Summary Sofya Petrovna
LF Chukovskaya
Sofya Petrovna
USSR, 30-ies. After her husband’s death, Sofya Petrovna entered the typing course to obtain a specialty and to be able to support herself and her son Kolya. Being literate and accurate and having received the highest qualification, she easily gets a job in a large Leningrad publishing house and soon becomes head of a typewritten office. Despite the early rise, the unfriendly faces in transport, the headache from the knocking of machines and the tedium of production meetings, Sofya Petrovna’s work is very pleasing and seems exciting. In young typists, she appreciates above all literacy and diligence; the same people respect her and are slightly afraid of her, calling her a classy lady. The director of the publishing house is a pleasant, educated young man. Of all the girls in the Sofia Sofia office, Natasha Frolenko, the most sympathetic,
In the meantime, Sofya Petrovna’s son, Kolya, had grown up to be a real handsome
Years go by, Sofia Petrovna is promoted, but in the meantime a holiday is approaching: a new one is arriving, 1937. The organization of the holiday is entrusted to Sofya Petrovna; she succeeds all the way to glory, but the general triumph is clouded by the strange news: many doctors have been arrested in the city, among them – Dr. Cypress, co-worker of the late husband Sofya Petrovna. It follows from the newspapers that doctors are associated with terrorists and fascist spies. Hard to believe about Kiparisov: like a decent man, “the venerable old man,” but in fact we will not be imprisoned in vain! And if Kiparisov is not to blame, he will be released soon and an unpleasant misunderstanding will dissipate. After a while an even more strange event occurs: the director of the publishing house is arrested. And just at the moment when Sofya Petrovna and Natasha are discussing the reasons for the arrest of the remarkable director,
The first motivation of Sophia Petrovna is “to immediately flee somewhere and explain this monstrous misunderstanding.” Alik advises to go to the prosecutor’s office, but Sofya Petrovna does not really know where the prosecutor’s office is, or what it is and goes to prison, because she accidentally knows where she is. On the street, not far from the prison, she suddenly discovers a large crowd of women with tired green faces, dressed out of season, warm: in coats, boots, hats. It turns out that this is the turn to the prison, consisting of the relatives of the arrested. It turns out that in order to try to find out something about your son, you have to sign up and defend a huge queue. But Sofya Petrovna can only find out that Kolya is in prison and that the transfer for him will not be taken: “he is not allowed.” She does not know what her son was arrested for, nor whether the trial will take place, nor that, “
Meanwhile, they dismiss the secretary of the director who was arrested earlier as a person connected with him and Natasha Frolenko for a misprint interpreted as a malicious anti-Soviet attack: instead of the “Red Army” she accidentally printed “The Rat Army.” Sofya Petrovna decides to intercede for Natasha at the meeting, but this does not lead to anything other than an anonymous accusation of her in associating with Natasha, and Sofya Petrovna is forced to resign. And incidentally it turns out that Kolya was sentenced to ten years of camps and that he himself confessed to terrorist activities. Unlike Sophia Petrovna, confident that the young Kolya was simply confused, Natasha begins to wonder: why did most of the arrested confess their crimes, because they could not have confused everyone?!

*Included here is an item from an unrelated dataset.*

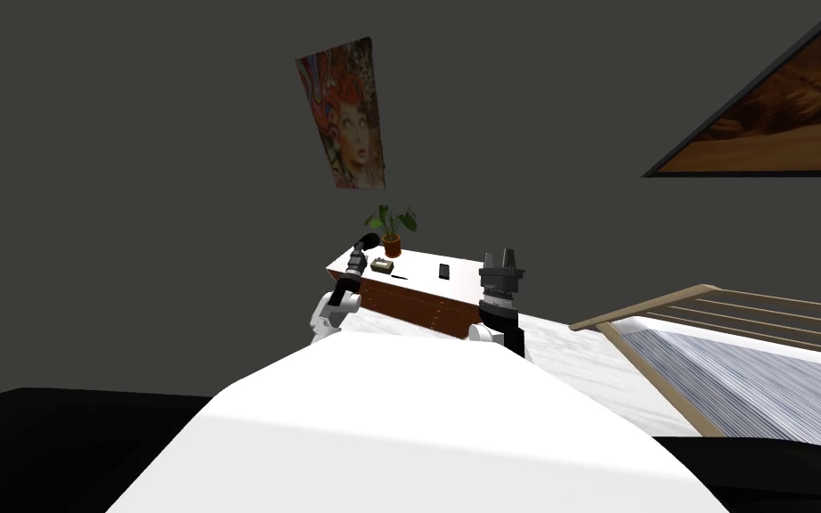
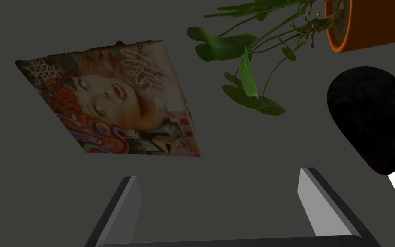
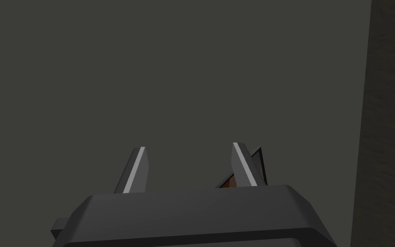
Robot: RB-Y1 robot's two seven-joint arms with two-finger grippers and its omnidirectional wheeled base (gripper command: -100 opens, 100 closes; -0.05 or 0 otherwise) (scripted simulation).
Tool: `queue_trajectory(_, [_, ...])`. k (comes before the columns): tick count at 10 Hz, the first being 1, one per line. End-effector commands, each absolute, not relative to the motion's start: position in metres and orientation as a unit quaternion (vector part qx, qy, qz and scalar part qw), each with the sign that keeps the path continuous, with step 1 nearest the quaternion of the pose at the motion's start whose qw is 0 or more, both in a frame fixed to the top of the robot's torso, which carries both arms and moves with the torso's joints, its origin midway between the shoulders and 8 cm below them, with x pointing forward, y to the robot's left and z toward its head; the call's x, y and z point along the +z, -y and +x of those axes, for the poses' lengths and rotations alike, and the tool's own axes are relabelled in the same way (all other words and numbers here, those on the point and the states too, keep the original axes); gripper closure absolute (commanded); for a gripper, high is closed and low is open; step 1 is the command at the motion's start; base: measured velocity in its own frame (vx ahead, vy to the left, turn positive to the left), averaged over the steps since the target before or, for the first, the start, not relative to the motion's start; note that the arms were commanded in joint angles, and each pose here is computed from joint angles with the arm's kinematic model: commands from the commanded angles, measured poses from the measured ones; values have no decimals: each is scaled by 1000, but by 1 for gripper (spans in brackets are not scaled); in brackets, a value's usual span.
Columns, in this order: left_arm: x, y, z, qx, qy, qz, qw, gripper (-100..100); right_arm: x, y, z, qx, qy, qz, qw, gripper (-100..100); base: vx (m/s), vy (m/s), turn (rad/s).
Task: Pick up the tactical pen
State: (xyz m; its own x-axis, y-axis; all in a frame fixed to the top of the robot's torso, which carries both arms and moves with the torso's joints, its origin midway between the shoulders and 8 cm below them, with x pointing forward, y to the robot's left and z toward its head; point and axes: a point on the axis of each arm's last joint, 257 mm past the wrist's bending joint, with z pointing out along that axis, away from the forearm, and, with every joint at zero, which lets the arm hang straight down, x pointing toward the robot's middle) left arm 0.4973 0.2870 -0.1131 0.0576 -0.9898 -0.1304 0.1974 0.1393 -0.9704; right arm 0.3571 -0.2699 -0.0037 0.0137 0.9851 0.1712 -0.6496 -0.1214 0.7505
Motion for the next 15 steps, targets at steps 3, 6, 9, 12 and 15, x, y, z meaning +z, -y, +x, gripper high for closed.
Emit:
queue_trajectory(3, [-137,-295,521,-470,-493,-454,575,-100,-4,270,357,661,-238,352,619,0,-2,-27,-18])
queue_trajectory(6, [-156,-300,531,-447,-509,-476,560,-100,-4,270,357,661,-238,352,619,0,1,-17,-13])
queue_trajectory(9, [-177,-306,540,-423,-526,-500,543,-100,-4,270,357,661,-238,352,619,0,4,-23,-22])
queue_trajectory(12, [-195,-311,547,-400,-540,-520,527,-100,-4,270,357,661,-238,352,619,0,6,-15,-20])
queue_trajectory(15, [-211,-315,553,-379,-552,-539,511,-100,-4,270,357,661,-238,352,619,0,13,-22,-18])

Meanwhile, Alik is expelled from the Komsomol, and soon they are arrested: one of the Komsomol members reports that Alik was friendly with Kolya, and Alik refuses to “dissociate himself” from his comrade. Natasha ends up with herself, writing in her death letter to Sofya Petrovna “I can not understand the present moment of Soviet power.”
The months pass by, Sophia Petrovna, who is very old, stores her can in case she needs to send her son. With sorrow, she thinks up and repeats to others that Kolya was released, and she herself believes it, when suddenly a letter comes from Kolya. He writes that he was arrested on the false denunciation of a classmate and that the investigator beat him with his feet. Kolya very much asks her mother to do something, but Kiparisova, the wife of a repressed doctor, discourages her: then she can be deported, too, as they send Cypressov herself after her husband, and her son will not help, only will do much harm. Sofya Petrovna thinks for a long time where she should go with this letter, but realizing that she has nowhere to go, and desperate, she decided to burn the letter – a dangerous piece of evidence, “threw fire on the floor and trampled it with her foot.”